Exercise directions:
Your answer should be an exact copy of the lines from the start of the entries to the line containing "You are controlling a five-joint", both included.

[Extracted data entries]
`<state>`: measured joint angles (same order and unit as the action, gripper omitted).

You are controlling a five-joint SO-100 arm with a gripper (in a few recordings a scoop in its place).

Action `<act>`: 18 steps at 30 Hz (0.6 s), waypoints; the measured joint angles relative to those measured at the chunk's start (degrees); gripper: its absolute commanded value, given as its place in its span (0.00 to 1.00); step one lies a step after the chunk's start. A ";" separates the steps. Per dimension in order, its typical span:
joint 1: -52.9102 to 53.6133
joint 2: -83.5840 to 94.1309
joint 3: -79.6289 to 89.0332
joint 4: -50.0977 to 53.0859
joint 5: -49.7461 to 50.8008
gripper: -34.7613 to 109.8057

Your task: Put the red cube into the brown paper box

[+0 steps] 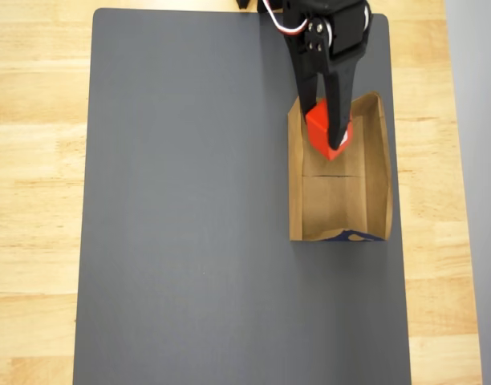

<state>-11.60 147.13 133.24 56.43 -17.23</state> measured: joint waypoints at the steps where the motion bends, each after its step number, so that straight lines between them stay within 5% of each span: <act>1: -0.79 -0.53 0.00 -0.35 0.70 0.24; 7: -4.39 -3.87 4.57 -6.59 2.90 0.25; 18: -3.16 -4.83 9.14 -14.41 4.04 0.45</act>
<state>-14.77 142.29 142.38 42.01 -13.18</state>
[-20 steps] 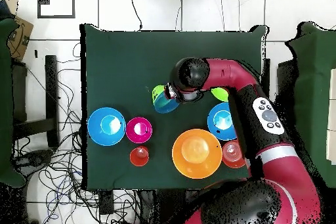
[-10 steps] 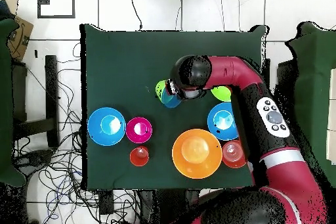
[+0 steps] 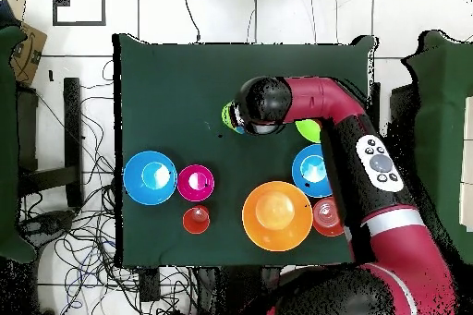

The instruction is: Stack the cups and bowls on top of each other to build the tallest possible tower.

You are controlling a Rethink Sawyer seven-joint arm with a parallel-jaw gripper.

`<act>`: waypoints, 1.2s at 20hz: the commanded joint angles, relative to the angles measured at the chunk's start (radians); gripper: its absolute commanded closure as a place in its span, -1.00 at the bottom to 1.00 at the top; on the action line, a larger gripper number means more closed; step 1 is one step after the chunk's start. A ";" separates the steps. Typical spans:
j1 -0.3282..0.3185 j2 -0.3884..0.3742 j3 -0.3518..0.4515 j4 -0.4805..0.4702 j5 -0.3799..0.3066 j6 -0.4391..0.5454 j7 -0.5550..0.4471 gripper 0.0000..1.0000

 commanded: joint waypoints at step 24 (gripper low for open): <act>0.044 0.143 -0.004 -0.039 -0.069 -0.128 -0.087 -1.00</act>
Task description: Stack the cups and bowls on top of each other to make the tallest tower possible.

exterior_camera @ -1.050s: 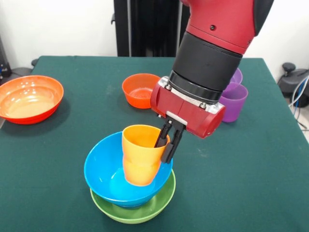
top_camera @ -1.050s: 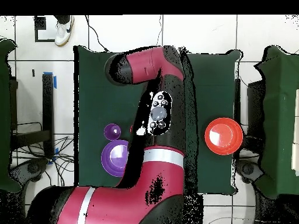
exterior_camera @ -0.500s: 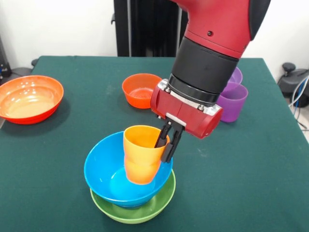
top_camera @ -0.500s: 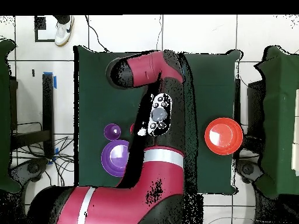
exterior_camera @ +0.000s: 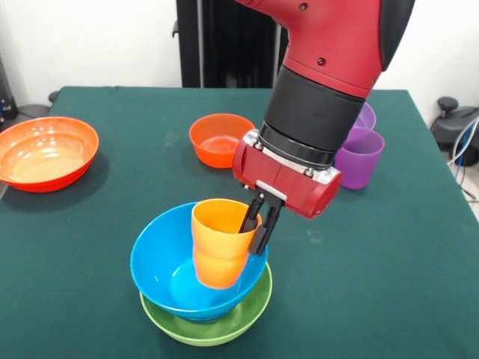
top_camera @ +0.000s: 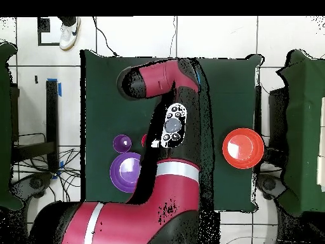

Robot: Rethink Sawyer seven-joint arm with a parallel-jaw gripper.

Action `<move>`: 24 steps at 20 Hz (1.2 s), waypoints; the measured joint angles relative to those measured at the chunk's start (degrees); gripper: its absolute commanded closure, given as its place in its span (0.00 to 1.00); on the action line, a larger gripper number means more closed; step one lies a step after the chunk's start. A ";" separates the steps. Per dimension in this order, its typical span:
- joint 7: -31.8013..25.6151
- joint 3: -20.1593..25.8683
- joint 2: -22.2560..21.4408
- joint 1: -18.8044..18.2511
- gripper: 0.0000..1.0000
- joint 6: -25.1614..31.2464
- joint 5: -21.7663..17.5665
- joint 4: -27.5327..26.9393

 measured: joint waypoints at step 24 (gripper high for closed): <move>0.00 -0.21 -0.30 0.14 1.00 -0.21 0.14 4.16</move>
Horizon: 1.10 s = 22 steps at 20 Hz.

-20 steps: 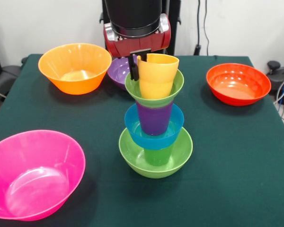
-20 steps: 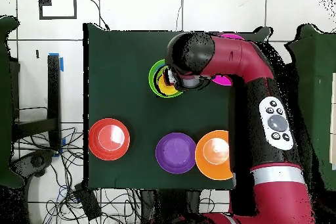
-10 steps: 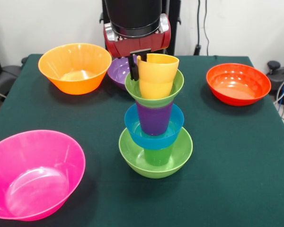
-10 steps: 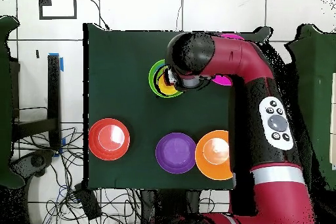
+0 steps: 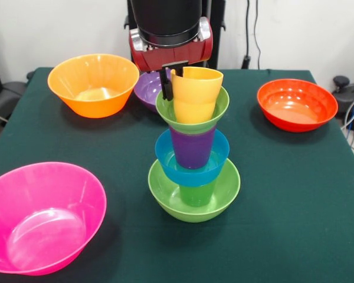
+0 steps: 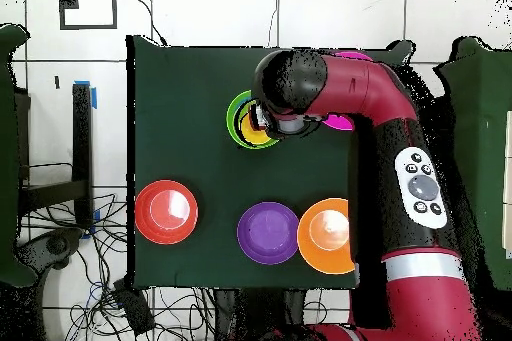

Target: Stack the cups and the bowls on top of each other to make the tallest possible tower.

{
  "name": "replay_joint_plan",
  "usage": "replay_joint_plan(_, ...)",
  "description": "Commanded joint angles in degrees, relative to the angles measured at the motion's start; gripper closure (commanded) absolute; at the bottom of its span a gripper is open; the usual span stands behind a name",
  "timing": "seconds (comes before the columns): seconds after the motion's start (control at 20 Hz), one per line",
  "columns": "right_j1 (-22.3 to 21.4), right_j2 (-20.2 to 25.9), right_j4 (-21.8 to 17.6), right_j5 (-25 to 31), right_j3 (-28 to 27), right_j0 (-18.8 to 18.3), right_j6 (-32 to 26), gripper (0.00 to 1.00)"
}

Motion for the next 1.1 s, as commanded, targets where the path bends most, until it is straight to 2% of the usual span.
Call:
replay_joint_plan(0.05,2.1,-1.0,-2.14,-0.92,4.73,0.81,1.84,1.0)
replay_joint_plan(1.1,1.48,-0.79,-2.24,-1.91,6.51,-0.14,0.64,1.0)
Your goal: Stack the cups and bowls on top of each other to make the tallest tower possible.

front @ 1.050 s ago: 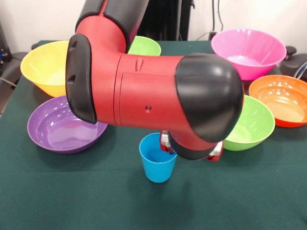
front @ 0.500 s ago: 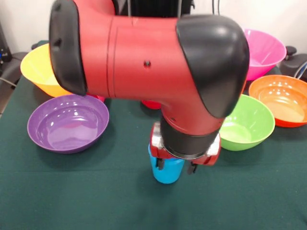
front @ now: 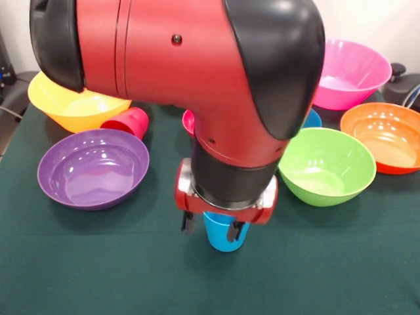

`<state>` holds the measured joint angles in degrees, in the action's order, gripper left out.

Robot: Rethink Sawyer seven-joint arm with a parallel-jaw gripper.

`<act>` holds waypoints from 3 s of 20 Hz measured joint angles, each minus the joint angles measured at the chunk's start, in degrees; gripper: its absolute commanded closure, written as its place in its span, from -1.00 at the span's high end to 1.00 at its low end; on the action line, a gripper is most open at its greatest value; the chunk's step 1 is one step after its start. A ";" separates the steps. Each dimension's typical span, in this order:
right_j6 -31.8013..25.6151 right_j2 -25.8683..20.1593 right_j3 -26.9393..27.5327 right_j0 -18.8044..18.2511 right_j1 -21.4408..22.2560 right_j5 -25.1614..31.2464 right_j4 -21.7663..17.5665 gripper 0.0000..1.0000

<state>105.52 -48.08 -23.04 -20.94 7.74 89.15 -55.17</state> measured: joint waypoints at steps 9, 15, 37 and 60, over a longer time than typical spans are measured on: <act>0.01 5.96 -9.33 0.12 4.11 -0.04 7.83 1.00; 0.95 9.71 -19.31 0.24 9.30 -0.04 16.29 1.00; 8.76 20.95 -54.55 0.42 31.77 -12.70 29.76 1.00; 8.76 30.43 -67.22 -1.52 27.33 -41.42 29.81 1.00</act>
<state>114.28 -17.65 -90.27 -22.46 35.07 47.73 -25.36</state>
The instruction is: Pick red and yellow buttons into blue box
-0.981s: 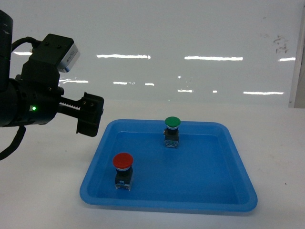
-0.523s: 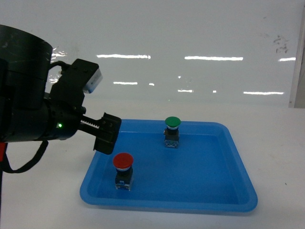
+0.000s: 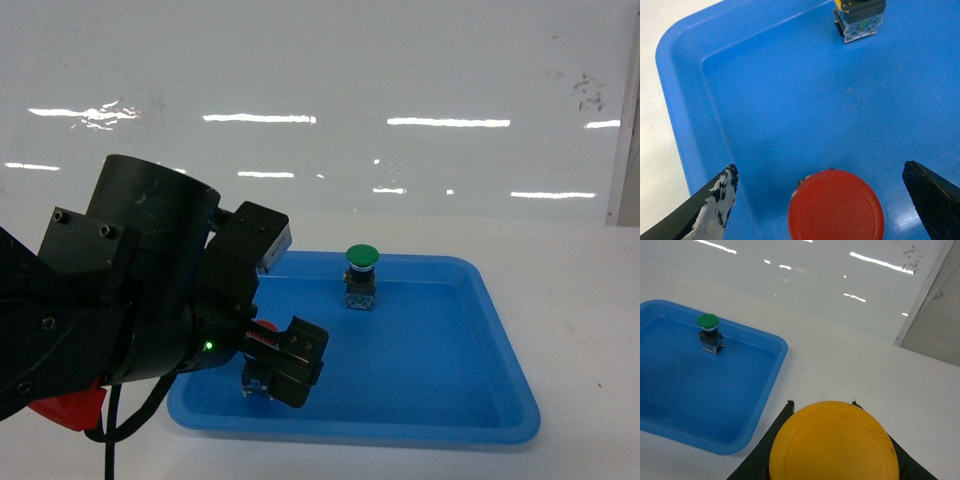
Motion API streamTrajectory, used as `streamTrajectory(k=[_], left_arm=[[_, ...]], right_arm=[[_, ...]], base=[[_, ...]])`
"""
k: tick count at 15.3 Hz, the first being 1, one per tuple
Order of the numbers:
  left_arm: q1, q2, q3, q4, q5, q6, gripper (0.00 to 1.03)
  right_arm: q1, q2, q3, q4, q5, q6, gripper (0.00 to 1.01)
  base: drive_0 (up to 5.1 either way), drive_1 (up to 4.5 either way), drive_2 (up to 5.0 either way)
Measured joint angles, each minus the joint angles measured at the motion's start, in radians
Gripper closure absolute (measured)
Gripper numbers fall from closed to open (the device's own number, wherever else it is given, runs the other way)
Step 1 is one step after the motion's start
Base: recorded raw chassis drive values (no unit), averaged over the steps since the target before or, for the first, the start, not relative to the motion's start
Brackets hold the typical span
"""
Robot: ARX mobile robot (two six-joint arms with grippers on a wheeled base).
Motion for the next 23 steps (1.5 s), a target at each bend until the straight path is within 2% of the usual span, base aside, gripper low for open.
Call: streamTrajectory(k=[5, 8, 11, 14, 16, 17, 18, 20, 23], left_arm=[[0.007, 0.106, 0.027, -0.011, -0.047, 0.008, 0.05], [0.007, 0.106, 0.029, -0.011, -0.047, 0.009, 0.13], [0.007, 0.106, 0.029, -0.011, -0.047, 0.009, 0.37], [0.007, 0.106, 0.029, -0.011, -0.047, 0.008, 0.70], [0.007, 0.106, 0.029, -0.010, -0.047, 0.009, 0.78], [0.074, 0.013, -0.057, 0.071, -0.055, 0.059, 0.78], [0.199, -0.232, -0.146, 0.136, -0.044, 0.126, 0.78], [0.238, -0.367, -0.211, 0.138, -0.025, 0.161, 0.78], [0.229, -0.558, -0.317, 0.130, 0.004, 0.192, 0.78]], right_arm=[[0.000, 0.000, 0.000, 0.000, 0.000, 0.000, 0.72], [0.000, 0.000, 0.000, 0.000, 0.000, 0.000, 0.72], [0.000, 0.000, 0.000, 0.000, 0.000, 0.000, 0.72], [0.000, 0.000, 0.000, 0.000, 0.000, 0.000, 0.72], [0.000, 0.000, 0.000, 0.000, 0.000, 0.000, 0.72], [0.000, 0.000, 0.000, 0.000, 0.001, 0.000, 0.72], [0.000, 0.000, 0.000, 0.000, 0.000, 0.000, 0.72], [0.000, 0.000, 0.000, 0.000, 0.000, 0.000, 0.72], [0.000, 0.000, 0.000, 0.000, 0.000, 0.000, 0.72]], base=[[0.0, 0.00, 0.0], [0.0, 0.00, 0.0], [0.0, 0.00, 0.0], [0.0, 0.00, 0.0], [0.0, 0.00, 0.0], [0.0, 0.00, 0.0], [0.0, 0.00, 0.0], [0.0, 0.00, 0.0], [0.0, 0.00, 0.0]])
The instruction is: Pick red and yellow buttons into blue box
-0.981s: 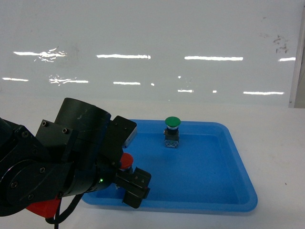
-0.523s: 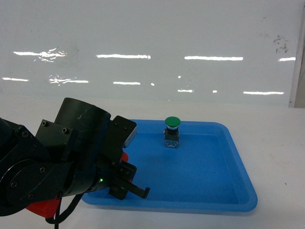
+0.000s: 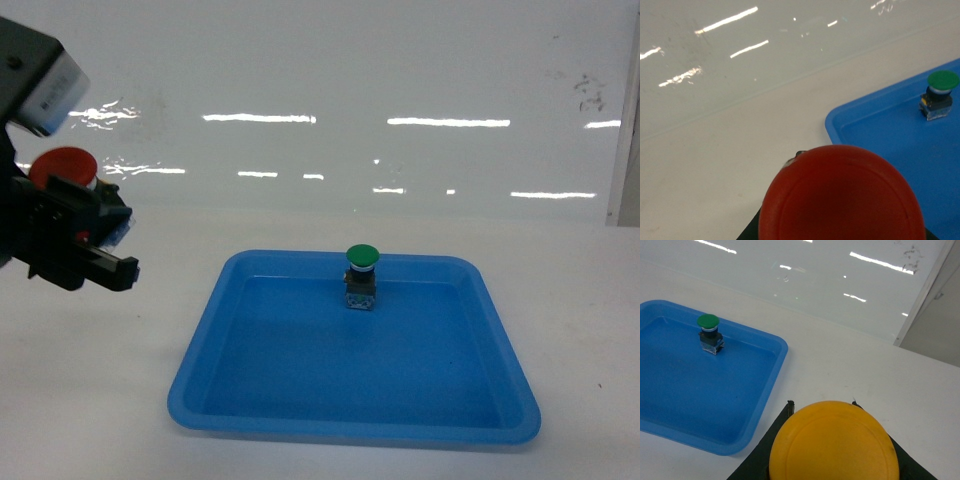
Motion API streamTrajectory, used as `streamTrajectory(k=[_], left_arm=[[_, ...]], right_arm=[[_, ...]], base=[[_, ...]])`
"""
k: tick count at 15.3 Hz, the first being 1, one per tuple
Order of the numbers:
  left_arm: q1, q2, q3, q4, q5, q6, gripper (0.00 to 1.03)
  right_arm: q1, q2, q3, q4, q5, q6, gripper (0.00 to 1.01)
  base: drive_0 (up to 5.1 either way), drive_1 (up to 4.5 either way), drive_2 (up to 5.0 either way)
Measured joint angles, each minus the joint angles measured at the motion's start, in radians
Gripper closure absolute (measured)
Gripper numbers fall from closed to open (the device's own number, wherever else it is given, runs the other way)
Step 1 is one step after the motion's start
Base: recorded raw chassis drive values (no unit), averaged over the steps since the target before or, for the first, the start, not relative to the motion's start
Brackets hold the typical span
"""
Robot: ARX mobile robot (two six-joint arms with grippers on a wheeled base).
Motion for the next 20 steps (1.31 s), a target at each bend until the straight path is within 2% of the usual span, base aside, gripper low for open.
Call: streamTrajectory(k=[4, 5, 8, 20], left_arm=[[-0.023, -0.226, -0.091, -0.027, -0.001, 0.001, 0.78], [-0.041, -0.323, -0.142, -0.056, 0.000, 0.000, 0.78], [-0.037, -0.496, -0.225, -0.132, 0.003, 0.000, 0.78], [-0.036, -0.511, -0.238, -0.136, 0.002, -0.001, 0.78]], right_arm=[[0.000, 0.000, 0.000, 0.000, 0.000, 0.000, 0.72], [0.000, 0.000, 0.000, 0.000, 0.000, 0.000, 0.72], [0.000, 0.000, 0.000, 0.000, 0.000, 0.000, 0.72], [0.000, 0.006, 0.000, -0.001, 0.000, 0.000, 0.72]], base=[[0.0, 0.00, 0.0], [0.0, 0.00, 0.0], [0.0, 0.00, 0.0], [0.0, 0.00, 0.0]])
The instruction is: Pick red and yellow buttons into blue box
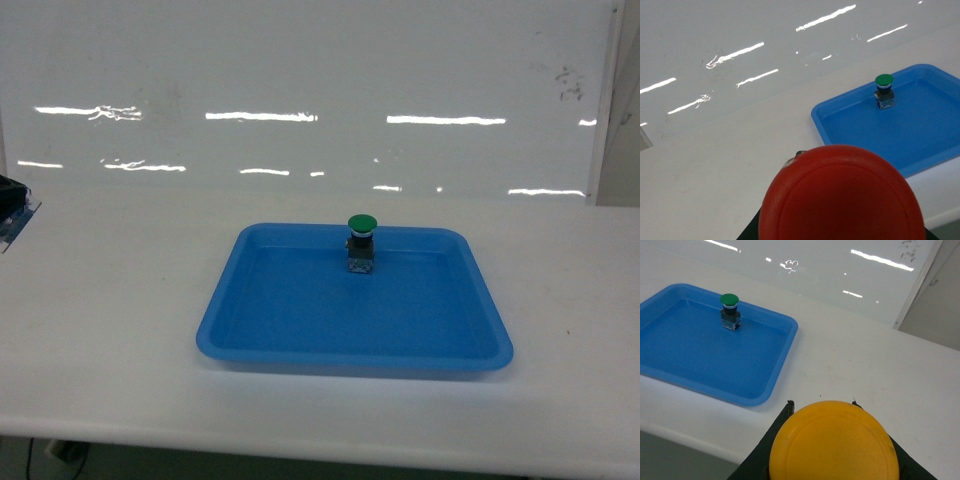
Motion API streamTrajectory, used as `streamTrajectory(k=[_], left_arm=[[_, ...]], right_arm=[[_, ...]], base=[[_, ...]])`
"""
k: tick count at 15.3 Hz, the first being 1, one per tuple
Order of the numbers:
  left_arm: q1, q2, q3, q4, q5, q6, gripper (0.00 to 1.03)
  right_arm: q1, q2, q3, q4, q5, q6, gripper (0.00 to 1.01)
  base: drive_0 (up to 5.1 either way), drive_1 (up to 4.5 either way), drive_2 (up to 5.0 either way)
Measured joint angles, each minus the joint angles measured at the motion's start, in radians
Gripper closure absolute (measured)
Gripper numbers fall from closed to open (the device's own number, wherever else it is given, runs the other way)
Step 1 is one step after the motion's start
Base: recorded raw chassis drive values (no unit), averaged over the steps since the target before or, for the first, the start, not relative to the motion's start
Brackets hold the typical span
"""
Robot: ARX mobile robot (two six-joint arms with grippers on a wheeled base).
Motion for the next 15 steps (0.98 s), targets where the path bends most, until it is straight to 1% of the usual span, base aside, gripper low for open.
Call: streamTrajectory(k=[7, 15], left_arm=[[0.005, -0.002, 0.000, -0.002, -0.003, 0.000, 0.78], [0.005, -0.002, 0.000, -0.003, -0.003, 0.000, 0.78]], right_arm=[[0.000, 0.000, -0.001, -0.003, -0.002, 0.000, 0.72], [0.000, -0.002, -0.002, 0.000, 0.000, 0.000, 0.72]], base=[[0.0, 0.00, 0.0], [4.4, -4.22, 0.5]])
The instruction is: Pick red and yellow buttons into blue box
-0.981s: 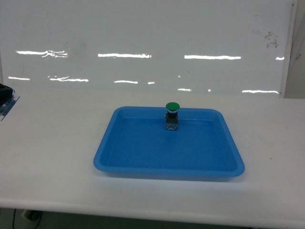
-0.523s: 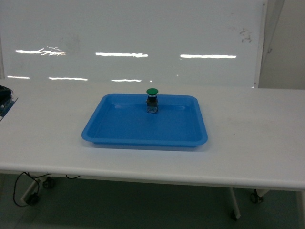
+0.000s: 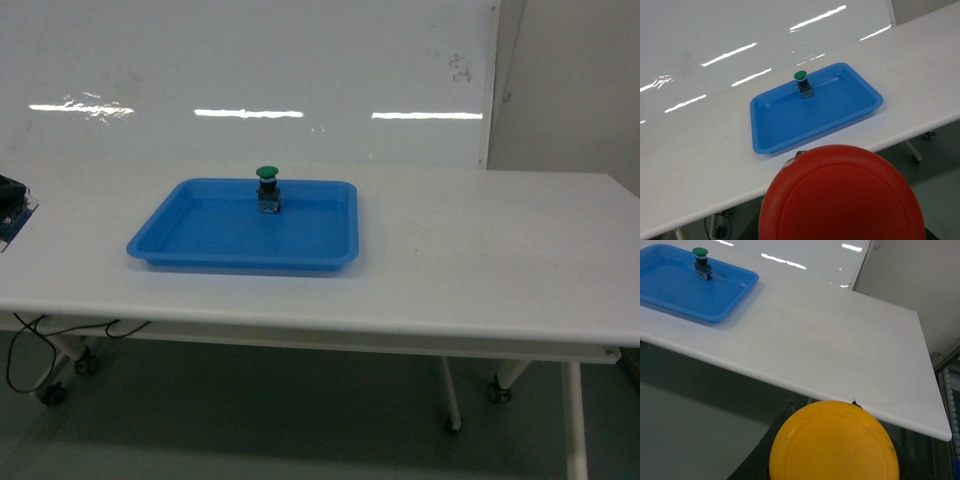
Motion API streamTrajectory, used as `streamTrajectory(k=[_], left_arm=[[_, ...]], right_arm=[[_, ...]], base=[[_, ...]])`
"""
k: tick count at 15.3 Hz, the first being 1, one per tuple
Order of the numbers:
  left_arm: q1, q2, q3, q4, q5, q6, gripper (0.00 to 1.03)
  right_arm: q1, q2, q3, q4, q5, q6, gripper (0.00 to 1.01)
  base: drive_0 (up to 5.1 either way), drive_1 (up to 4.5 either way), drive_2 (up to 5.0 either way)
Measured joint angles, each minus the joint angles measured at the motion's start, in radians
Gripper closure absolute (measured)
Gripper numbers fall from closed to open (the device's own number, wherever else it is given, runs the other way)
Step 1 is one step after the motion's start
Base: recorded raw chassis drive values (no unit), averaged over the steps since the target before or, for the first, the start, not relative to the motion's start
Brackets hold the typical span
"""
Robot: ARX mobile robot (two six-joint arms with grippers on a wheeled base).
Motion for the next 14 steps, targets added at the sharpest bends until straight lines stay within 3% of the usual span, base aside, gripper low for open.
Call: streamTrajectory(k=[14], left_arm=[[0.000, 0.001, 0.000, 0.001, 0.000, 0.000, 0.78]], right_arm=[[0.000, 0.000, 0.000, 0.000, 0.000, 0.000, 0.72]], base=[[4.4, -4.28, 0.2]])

Problem solution:
`<state>`: measured joint angles (same order and unit as the action, gripper omitted).

You are controlling a five-joint SO-100 arm with a gripper (in a few recordings a scoop in its place).

Exercise complete, with nothing further to add.